What’s wrong with us?

“What’s wrong with us?  An institution that continues to deny and gets away with it.  Why isn’t a school’s commitment to the well being of its children something we demand?  Why isn’t it a tort for a Board of a school to lie to an alumnus about past behavior?  Who is worse?  I think the denier.”

Watch Martin Guggenheim on video — law professor and nationally recognized expert in the field of children and law — from the NYU panel on child abuse, chaired by Judge Snyder, Oct 21st, 2014:   http://ustre.am/_3FQVt:2npw

 

Rob Hollander, HM alumnus, wrote:

I spoke to a Horace Mann board member after the panel last night, but I failed to convey to him my concerns that first drew me to meet with alumni. Those concerns have not been resolved. They’re about the role of institutions, not about abusers.

I believe abusers will always be among us. The burden of protection, prevention and punishment lies on institutions. Most of us, maybe all of us, have hurt someone and even seduced someone in some way, sensing those who are available and vulnerable to us. We’ve all abused someone in some inconsequential way and who knows how far those consequences reach. I don’t mean to diminish what the abusers at HM did, just to say that abuse is human and will be with us; it’s for institutions to curb it. Teachers should respect their professional ethics; some won’t; HM should have enforced it — that’s what an administration is for. So I blame the institution for what happened more than the abusers who took advantage of an administration that allowed them their breaches.

More important than blame, however, is achieving a sense of justice for the wronged.

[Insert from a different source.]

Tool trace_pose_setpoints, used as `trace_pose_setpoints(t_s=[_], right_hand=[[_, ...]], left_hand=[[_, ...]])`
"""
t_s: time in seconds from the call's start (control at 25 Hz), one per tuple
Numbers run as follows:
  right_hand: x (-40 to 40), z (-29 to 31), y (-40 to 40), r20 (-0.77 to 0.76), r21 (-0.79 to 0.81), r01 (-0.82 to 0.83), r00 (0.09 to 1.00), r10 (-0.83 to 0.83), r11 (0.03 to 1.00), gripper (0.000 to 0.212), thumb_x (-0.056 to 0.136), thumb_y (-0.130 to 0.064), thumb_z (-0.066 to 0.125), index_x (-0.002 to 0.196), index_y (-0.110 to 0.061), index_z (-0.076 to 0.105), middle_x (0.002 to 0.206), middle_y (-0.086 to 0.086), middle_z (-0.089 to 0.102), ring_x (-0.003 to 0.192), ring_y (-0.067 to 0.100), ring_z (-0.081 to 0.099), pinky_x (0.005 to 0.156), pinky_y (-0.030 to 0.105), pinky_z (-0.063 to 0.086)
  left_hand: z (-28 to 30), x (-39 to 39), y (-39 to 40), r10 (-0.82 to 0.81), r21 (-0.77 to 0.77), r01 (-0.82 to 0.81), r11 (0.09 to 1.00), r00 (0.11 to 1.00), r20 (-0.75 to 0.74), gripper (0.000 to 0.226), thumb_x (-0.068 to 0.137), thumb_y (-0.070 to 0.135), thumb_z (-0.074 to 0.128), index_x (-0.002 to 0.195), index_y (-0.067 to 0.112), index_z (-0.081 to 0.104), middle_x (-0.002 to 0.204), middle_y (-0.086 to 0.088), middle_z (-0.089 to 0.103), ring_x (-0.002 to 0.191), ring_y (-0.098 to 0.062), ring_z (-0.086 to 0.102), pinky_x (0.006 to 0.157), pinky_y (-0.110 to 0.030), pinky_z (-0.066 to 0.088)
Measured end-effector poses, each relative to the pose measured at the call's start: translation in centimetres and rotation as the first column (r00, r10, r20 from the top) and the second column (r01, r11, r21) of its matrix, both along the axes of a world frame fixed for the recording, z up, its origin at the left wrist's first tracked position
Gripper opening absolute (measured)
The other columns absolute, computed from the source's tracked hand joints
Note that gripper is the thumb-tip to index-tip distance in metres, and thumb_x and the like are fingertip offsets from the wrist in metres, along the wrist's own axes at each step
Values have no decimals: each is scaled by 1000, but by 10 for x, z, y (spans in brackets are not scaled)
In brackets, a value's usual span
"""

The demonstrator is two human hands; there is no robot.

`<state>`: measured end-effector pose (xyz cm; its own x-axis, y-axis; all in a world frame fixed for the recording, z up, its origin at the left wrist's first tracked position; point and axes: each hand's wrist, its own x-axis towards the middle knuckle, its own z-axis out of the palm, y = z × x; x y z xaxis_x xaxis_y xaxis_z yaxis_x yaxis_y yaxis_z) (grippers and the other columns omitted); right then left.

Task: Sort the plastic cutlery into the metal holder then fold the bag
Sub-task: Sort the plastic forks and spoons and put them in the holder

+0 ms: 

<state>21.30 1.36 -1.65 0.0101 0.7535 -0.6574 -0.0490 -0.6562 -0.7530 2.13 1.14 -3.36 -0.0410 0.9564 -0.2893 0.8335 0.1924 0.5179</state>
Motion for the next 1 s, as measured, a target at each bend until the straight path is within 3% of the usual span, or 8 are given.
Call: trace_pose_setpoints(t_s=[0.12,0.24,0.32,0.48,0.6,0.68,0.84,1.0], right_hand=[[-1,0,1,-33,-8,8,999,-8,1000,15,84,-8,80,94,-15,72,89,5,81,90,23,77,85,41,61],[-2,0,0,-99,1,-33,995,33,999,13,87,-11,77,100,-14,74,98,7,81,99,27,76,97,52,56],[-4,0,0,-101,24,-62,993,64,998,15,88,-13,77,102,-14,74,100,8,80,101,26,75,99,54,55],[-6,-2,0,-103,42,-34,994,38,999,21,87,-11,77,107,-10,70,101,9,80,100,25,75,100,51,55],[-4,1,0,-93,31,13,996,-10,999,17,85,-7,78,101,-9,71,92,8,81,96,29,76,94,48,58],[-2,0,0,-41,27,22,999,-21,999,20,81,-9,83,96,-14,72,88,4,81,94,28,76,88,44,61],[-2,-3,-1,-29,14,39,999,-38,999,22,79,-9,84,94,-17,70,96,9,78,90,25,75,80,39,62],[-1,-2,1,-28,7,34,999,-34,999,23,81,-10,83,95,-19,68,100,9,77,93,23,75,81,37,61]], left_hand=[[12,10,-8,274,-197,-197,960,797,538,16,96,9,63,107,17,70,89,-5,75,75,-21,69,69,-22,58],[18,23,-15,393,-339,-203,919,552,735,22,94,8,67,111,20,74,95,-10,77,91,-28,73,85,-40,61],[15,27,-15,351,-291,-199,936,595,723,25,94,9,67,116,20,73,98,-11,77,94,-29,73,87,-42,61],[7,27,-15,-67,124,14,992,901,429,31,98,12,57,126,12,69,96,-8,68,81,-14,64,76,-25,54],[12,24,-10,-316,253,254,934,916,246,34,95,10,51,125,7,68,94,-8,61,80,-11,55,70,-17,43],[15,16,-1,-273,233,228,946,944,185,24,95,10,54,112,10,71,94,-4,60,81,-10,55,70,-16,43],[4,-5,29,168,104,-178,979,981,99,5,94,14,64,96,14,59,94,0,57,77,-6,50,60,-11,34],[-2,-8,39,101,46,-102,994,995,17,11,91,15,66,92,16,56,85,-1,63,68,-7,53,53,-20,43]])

Here I don’t think the abuser can do much. “Sorry, I was wrong” doesn’t make up for years of suffering and pain. Apologies may redeem the abuser, but not the wronged, and to see the abuser redeemed adds confusing feelings that may not be helpful at all.

Institutions can go much further. Institutions have the weight of authority and public legitimacy. When that weight is shifted onto the scale of the wronged and against the wrong-doer, especially if the wrong-doer comes from the ranks of the institution itself, the wronged is given a support of authority that no one else can give. That support is the sense of justice. Only authority can give that sense. It’s the father standing with the wronged child with his arm around his shoulder to say, “You were right; I know you were right; what they did was wrong, and I was wrong to allow it.” It’s full validation and respect.

So long as the school protects the trustees who knew about the abuse, the school sides with the abusers. That is to give the weight of the institution to injustice, which wrongs the wronged once again. Surely this is why survivors remain discontent with the current board of trustees.

Shifting to full validation has not yet happened at HM. Abuse deserves condemnation, but to me all the condemnation of abusers is incidental to what really matters — the institutional role, institutional betrayal, institutional justice. What matters is that the school publicly take full responsibility for its past and say publicly, “We failed. We abused you. We were wrong” That’s what an independent investigation is really all about. It’s a confession, a full confession to validate the survivors.

As an alumnus I also feel I have a role in giving a sense of justice by saying this whenever I can to validate the survivors and side with them for justice’ sake. I wish I had done more.